Man holding foot due to pain caused by polyneuropathy. Patients describe the feeling as ants under the skin. A TENS device can help.

Polyneuropathy is a nervous disease that affects the peripheral nervous system. Polyneuropathy affects about 5-8% of all adults, making it the most common disease of the peripheral nervous system[1].

The symptoms and causes are varied. Patients often report pain or tingling in their arms and feet that feels like "ants under the skin." The polyneuropathy can be acute or chronic.

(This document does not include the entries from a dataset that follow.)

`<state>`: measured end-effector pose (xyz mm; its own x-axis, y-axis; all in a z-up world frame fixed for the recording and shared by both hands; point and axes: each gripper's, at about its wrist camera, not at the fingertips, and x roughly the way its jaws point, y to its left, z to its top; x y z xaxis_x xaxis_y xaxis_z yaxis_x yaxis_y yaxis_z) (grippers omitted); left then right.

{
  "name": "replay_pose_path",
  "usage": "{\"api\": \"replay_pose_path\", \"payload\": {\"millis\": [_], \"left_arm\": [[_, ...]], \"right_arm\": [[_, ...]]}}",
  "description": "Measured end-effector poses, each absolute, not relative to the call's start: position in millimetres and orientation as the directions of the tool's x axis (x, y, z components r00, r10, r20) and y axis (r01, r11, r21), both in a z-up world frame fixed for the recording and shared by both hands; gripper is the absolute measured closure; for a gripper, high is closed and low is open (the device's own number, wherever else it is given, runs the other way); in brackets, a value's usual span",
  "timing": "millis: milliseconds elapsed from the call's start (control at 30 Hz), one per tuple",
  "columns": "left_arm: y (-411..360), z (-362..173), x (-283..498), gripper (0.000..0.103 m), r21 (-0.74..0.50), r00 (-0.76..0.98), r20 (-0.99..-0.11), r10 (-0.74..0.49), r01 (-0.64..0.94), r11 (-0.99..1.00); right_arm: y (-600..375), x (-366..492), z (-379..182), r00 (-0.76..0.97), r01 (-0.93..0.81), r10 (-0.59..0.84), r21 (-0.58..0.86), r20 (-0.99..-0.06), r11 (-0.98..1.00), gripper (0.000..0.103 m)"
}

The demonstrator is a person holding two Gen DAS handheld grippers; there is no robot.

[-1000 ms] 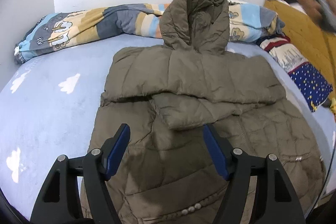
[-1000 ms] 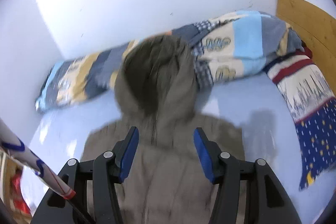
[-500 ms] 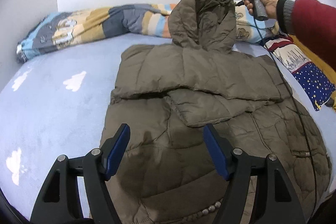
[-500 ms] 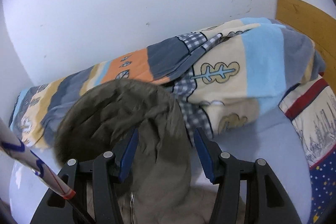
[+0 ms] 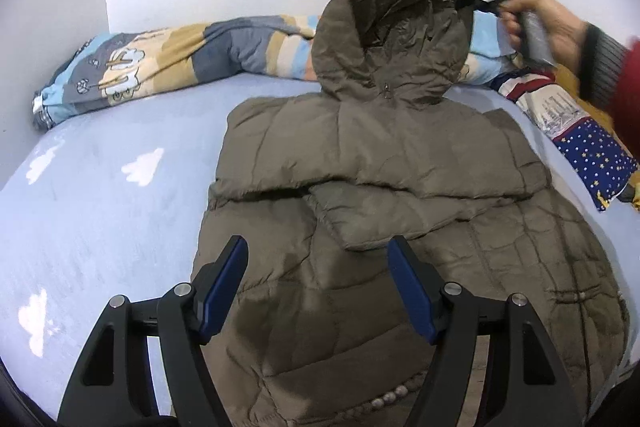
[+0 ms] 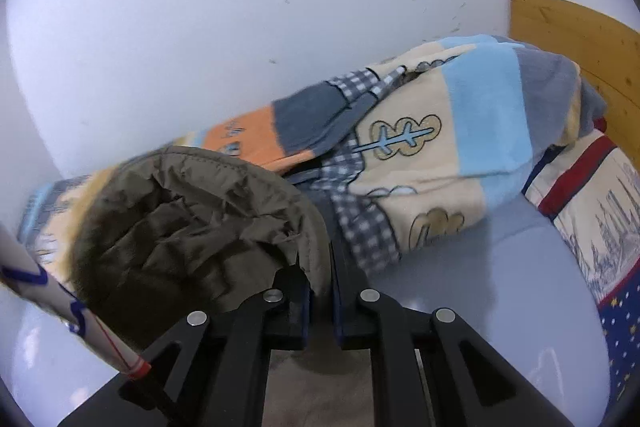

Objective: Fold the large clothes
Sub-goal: 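Close the right tool on the hood and lift it, then fold the held hood down over the jacket body with the right tool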

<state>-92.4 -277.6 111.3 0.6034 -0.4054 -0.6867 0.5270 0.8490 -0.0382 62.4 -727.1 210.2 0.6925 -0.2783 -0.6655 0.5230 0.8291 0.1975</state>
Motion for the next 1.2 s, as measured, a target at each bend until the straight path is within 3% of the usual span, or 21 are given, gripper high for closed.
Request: {"api": "replay_pose_path", "payload": {"millis": [267, 467, 600, 667, 867, 933, 1000, 1067, 1200], "left_arm": [[-277, 151, -106, 0.032, -0.076, 0.634, -0.627, -0.453, 0.529, 0.845], [-281, 160, -105, 0.032, -0.134, 0.611, -0.625, -0.485, 0.528, 0.838], [-291, 153, -105, 0.032, -0.114, 0.607, -0.643, -0.468, 0.528, 0.842], [-294, 152, -104, 0.032, -0.102, 0.611, -0.646, -0.457, 0.525, 0.845], [-304, 140, -102, 0.032, -0.049, 0.621, -0.657, -0.428, 0.531, 0.846], [-308, 136, -103, 0.032, -0.044, 0.614, -0.666, -0.423, 0.534, 0.844], [-313, 136, -107, 0.032, -0.034, 0.614, -0.666, -0.424, 0.543, 0.839], [-318, 135, -111, 0.032, -0.014, 0.619, -0.662, -0.422, 0.553, 0.833], [-324, 140, -113, 0.032, 0.014, 0.632, -0.655, -0.415, 0.559, 0.829]], "right_arm": [[-629, -86, 241, 0.762, 0.407, -0.204, 0.209, -0.615, 0.889, 0.095], [-569, -204, 187, 0.737, 0.435, -0.185, 0.246, -0.650, 0.866, 0.095], [-557, -209, 122, 0.625, 0.466, -0.321, 0.010, -0.712, 0.885, 0.096], [-578, -197, 86, 0.558, 0.478, -0.256, 0.054, -0.789, 0.877, 0.096], [-594, -189, 67, 0.535, 0.483, -0.205, 0.097, -0.820, 0.870, 0.095], [-595, -191, 74, 0.545, 0.472, -0.209, 0.091, -0.812, 0.877, 0.092], [-597, -193, 86, 0.551, 0.456, -0.201, 0.091, -0.810, 0.885, 0.069], [-594, -197, 95, 0.554, 0.442, -0.172, 0.113, -0.814, 0.890, 0.055], [-584, -208, 111, 0.557, 0.413, -0.169, 0.095, -0.813, 0.906, 0.054]]}}
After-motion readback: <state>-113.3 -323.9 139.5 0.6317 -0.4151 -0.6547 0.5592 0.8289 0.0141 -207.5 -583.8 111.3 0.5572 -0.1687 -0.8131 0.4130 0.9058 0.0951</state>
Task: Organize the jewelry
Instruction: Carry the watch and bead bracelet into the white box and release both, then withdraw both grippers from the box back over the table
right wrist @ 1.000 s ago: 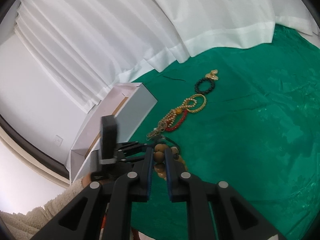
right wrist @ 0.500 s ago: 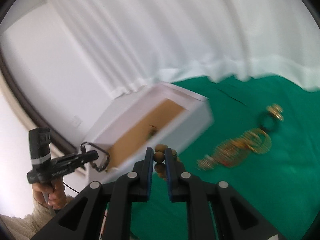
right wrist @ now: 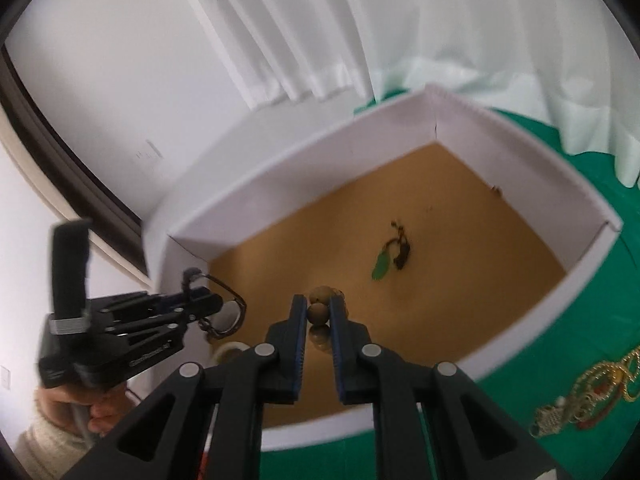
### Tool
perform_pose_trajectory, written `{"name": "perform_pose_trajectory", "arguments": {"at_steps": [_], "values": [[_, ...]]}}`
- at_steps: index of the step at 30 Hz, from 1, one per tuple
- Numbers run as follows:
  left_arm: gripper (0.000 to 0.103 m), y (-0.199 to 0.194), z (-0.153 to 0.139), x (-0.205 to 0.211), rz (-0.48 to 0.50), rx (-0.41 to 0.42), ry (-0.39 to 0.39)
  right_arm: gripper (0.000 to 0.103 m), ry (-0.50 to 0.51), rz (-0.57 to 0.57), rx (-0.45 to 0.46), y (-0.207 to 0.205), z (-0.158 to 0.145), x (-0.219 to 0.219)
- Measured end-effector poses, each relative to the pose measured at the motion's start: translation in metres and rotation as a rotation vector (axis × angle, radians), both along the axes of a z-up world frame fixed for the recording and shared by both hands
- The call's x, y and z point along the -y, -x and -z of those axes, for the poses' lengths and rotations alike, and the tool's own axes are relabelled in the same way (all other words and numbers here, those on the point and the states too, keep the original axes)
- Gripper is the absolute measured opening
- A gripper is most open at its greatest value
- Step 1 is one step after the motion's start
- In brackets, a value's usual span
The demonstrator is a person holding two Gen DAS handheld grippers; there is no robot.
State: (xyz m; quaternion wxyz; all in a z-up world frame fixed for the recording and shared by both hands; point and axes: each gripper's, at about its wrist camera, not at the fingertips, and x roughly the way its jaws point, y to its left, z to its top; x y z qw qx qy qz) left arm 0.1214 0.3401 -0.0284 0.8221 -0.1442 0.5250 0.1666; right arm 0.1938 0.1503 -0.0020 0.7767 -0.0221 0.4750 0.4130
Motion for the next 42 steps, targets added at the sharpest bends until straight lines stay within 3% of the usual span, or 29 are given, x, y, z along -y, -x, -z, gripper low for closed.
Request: {"name": "perform_pose_trajectory", "arguments": {"at_steps": [2, 4, 6, 8, 10, 12, 19, 24, 33, 42], "values": [[0.017, 0.001, 0.005, 0.0, 0.004, -0.012, 0.002, 0.015, 0.013, 0.005, -0.009, -0.001, 0.008, -0.009], [0.024, 0.003, 0.005, 0.002, 0.001, -0.018, -0.014, 0.017, 0.002, 0.021, -0.014, -0.001, 0.006, -0.008], [0.056, 0.007, -0.003, 0.003, -0.007, 0.008, -0.041, 0.051, -0.032, 0.032, -0.023, 0.001, -0.003, -0.002], [0.075, 0.013, -0.012, 0.004, -0.018, 0.052, -0.076, 0.056, -0.063, 0.046, 0.007, 0.005, -0.018, 0.007], [0.082, 0.021, -0.027, 0.009, -0.027, 0.096, -0.106, 0.061, -0.061, 0.05, 0.058, 0.011, -0.033, 0.017], [0.087, 0.029, -0.041, 0.02, -0.017, 0.141, -0.118, 0.081, -0.038, 0.071, 0.124, 0.021, -0.044, 0.029], [0.099, 0.052, -0.073, 0.092, 0.094, 0.271, -0.157, 0.081, 0.124, 0.199, 0.352, 0.065, -0.05, 0.091], [0.099, 0.06, -0.066, 0.157, 0.213, 0.297, -0.084, 0.081, 0.179, 0.28, 0.422, 0.096, -0.046, 0.147], [0.099, 0.06, -0.019, 0.248, 0.355, 0.233, 0.065, 0.081, 0.283, 0.455, 0.421, 0.147, -0.016, 0.251], [0.099, 0.071, -0.012, 0.291, 0.437, 0.216, 0.027, 0.081, 0.323, 0.605, 0.314, 0.172, 0.031, 0.323]]}}
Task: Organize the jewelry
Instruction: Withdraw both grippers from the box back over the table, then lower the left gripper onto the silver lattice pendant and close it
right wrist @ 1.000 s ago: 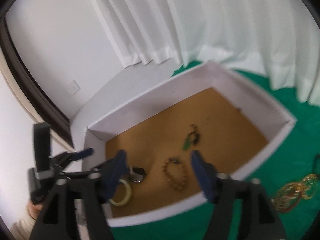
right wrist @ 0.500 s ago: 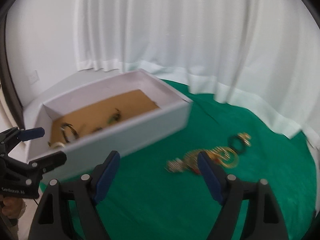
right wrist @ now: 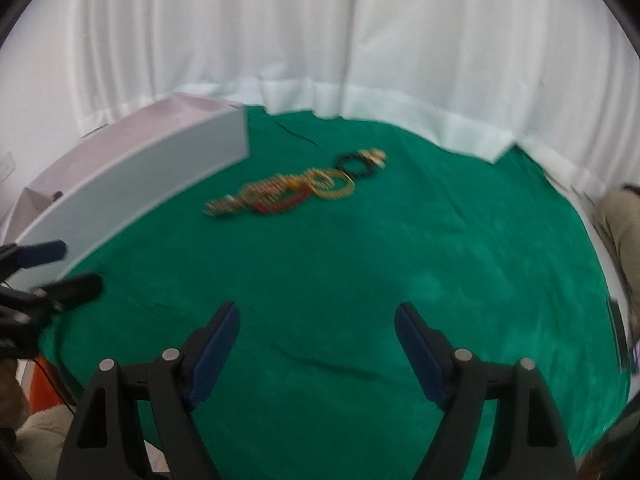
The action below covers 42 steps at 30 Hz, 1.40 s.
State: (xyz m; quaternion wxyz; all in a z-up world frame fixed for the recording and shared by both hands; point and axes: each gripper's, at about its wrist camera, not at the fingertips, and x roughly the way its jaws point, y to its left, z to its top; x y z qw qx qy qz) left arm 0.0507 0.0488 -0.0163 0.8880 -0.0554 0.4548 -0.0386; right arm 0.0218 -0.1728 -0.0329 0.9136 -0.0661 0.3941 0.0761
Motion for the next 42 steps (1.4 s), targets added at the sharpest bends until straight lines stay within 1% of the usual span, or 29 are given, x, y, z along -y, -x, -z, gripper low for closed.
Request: {"name": "perform_pose_trajectory", "arguments": {"at_steps": [2, 5, 11, 18, 36, 42], "values": [[0.099, 0.001, 0.003, 0.002, 0.0, -0.007, -0.006, 0.081, -0.01, 0.025, -0.016, 0.002, 0.006, 0.009], [0.099, 0.002, 0.008, 0.002, -0.009, -0.029, -0.004, 0.081, -0.02, 0.032, -0.028, 0.003, 0.011, 0.012], [0.099, 0.002, 0.014, 0.001, -0.025, -0.045, -0.005, 0.081, -0.022, 0.006, -0.02, 0.011, 0.011, 0.005], [0.099, 0.004, 0.019, 0.0, -0.03, -0.066, -0.002, 0.081, -0.027, -0.023, -0.039, 0.014, 0.016, -0.003], [0.099, 0.004, 0.023, 0.001, -0.027, -0.086, -0.002, 0.081, -0.037, -0.028, -0.038, 0.016, 0.012, -0.003], [0.099, 0.004, 0.024, 0.001, -0.026, -0.083, -0.002, 0.081, -0.043, 0.005, -0.001, 0.017, 0.005, 0.007]]}}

Doctors' treatment initially aims to eliminate the cause of the polyneuropathy. If that doesn't help or the cause is unclear, the symptoms are then treated. A TENS device can help with this.

A TENS device transmits electrical impulses to the skin via electrodes, which has two effects. On the one hand, the electrical impulses can block the transmission of pain to the brain, which means that the pain may no longer be perceived.

The TENS application can also support our body's natural pain control mechanism so that its own painkilling substances, the so-called endorphins[2], are released. TENS can also promote blood circulation[3].

TENS electrode placement in polyneuropathy

For the treatment of pain in the feet caused by polyneuropathy, you can use our combination of universally applicable 5x5 cm electrodes for the heel area and our large 10x5 cm electrodes for the sole area.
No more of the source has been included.